The response must consist of the lines below from the one with "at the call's" through the one with "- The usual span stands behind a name", exactly as they appear and with both ends kept.

Data in this exercise below:

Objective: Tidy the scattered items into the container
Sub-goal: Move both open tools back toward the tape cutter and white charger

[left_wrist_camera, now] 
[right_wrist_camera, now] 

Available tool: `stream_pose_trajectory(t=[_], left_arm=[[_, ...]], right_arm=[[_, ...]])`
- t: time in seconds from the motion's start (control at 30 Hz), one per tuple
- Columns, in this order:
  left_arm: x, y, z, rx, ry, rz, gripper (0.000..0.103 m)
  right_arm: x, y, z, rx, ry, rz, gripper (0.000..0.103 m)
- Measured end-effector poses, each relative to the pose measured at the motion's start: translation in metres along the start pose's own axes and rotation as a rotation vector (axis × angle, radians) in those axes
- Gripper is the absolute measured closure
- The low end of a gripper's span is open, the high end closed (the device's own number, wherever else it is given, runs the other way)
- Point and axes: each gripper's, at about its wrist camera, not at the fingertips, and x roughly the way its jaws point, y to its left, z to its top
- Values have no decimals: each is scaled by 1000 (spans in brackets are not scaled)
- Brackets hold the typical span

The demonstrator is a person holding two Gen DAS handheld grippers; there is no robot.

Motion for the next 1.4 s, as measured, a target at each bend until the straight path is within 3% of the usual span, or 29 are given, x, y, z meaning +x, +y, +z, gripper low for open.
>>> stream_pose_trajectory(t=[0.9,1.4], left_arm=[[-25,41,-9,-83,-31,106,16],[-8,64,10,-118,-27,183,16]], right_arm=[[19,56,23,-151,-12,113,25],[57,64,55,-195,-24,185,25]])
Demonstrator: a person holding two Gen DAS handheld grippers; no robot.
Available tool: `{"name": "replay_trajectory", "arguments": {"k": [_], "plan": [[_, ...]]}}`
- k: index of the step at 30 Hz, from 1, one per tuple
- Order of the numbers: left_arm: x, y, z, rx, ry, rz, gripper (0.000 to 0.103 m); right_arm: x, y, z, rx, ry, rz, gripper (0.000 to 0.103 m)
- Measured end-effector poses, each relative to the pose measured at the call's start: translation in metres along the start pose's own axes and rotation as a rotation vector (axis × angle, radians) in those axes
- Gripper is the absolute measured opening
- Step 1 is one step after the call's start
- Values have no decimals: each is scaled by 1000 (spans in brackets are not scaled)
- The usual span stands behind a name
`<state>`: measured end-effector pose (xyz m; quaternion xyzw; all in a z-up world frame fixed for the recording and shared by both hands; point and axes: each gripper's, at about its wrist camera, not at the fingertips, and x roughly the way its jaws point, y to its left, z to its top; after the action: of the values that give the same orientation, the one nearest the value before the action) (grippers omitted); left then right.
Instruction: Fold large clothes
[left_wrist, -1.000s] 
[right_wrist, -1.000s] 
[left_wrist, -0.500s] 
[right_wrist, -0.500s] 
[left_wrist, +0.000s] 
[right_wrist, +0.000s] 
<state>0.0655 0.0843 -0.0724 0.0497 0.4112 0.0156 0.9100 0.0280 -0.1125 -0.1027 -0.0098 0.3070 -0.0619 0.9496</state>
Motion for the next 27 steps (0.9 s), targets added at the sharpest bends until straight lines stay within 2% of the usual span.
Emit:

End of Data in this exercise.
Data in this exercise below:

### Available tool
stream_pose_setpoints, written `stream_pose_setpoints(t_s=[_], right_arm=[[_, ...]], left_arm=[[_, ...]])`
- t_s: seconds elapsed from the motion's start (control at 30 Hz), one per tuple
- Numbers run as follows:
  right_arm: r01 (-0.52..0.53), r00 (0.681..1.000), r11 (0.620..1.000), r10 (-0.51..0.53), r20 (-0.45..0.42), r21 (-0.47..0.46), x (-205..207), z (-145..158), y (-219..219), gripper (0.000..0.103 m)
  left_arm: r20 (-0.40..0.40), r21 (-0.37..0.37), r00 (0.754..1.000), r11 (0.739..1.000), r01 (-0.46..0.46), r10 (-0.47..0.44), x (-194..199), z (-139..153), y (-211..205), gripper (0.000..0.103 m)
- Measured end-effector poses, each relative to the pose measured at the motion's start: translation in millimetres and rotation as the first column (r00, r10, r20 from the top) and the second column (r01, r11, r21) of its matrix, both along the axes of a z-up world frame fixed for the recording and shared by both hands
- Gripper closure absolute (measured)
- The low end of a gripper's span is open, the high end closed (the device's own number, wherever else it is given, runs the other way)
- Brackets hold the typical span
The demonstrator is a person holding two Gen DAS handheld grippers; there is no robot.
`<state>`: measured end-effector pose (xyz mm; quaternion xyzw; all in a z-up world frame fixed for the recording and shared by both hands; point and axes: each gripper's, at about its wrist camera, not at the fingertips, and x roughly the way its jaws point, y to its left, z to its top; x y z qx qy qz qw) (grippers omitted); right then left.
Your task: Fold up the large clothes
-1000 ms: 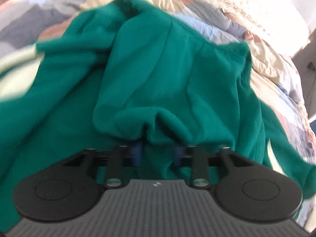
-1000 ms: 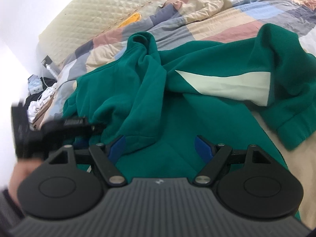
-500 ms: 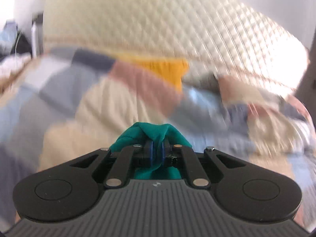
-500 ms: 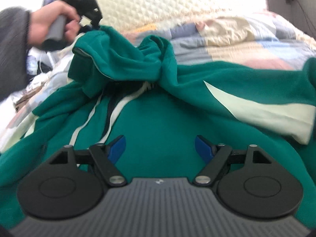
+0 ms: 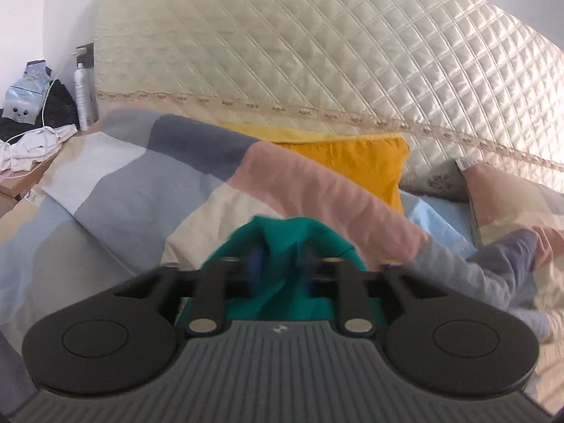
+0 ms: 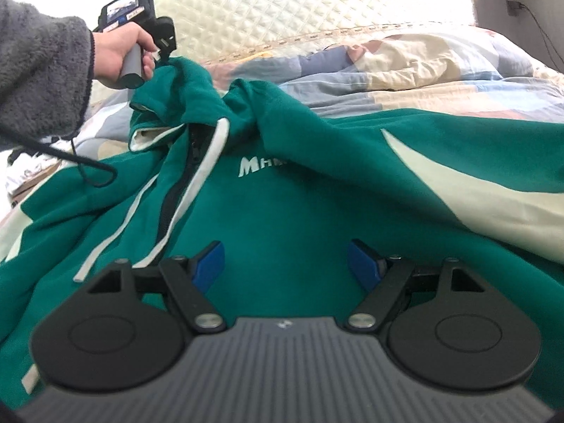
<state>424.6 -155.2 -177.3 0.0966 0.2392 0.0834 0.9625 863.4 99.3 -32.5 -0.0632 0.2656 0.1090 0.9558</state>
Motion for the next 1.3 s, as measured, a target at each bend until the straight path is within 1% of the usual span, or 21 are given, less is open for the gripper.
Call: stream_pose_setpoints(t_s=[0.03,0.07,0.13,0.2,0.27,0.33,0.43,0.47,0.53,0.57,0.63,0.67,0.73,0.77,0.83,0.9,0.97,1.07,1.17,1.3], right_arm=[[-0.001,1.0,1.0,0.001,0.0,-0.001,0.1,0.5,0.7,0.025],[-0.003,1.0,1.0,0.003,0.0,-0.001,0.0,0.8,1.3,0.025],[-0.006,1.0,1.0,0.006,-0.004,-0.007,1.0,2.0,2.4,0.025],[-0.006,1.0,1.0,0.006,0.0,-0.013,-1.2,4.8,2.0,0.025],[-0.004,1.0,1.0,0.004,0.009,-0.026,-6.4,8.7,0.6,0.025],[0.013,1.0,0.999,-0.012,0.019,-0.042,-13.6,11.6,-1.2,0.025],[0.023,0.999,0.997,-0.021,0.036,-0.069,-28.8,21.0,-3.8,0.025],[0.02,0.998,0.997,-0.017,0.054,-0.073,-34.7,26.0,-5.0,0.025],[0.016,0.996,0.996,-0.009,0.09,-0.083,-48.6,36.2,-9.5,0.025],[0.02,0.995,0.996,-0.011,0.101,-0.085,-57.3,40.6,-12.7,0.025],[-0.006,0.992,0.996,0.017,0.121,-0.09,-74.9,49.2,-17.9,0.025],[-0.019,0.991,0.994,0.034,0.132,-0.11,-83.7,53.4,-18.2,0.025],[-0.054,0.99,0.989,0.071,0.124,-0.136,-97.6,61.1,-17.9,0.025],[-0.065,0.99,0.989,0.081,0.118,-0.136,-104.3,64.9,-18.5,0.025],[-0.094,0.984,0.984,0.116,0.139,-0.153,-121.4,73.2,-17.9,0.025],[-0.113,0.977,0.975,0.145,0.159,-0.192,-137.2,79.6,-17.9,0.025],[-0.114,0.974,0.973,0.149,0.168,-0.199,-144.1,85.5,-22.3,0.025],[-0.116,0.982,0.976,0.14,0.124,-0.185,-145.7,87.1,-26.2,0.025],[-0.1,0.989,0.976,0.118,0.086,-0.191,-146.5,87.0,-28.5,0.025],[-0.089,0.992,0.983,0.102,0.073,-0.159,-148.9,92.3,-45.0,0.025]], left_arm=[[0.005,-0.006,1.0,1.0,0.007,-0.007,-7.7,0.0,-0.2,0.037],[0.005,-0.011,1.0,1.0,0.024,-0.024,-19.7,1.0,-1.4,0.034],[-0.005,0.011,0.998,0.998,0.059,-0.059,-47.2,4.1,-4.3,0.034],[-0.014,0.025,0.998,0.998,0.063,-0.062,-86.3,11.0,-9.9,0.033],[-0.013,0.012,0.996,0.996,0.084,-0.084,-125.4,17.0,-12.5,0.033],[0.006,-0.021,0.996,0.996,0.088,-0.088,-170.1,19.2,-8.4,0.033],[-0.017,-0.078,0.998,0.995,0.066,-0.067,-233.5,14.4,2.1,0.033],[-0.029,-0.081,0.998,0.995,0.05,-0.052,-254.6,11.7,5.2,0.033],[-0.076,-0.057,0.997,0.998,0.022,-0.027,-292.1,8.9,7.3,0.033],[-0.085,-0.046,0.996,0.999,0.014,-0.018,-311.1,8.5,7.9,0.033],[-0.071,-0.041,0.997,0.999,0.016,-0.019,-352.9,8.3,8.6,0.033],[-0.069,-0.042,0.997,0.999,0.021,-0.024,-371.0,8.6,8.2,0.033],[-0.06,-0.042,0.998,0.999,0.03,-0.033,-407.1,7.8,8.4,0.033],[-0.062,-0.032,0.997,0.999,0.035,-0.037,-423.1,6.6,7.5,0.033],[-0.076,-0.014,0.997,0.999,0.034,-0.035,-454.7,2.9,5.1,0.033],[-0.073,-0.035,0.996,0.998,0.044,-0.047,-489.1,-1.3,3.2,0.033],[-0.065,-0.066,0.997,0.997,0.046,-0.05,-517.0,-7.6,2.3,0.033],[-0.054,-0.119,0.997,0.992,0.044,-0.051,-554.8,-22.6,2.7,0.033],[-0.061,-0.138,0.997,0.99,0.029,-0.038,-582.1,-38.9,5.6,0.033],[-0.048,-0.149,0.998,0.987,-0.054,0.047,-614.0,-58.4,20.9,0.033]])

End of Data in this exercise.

● Answer space:
- Measured end-effector poses, each relative to the pose measured at the call's start: translation in metres along the start pose's own axes and rotation as a rotation vector (axis × angle, radians) in those axes
- Gripper is the absolute measured opening
- Step 1 is one step after the call's start
- Values have no decimals: each is scaled by 1000 (spans in brackets are not scaled)
- The usual span stands behind a name

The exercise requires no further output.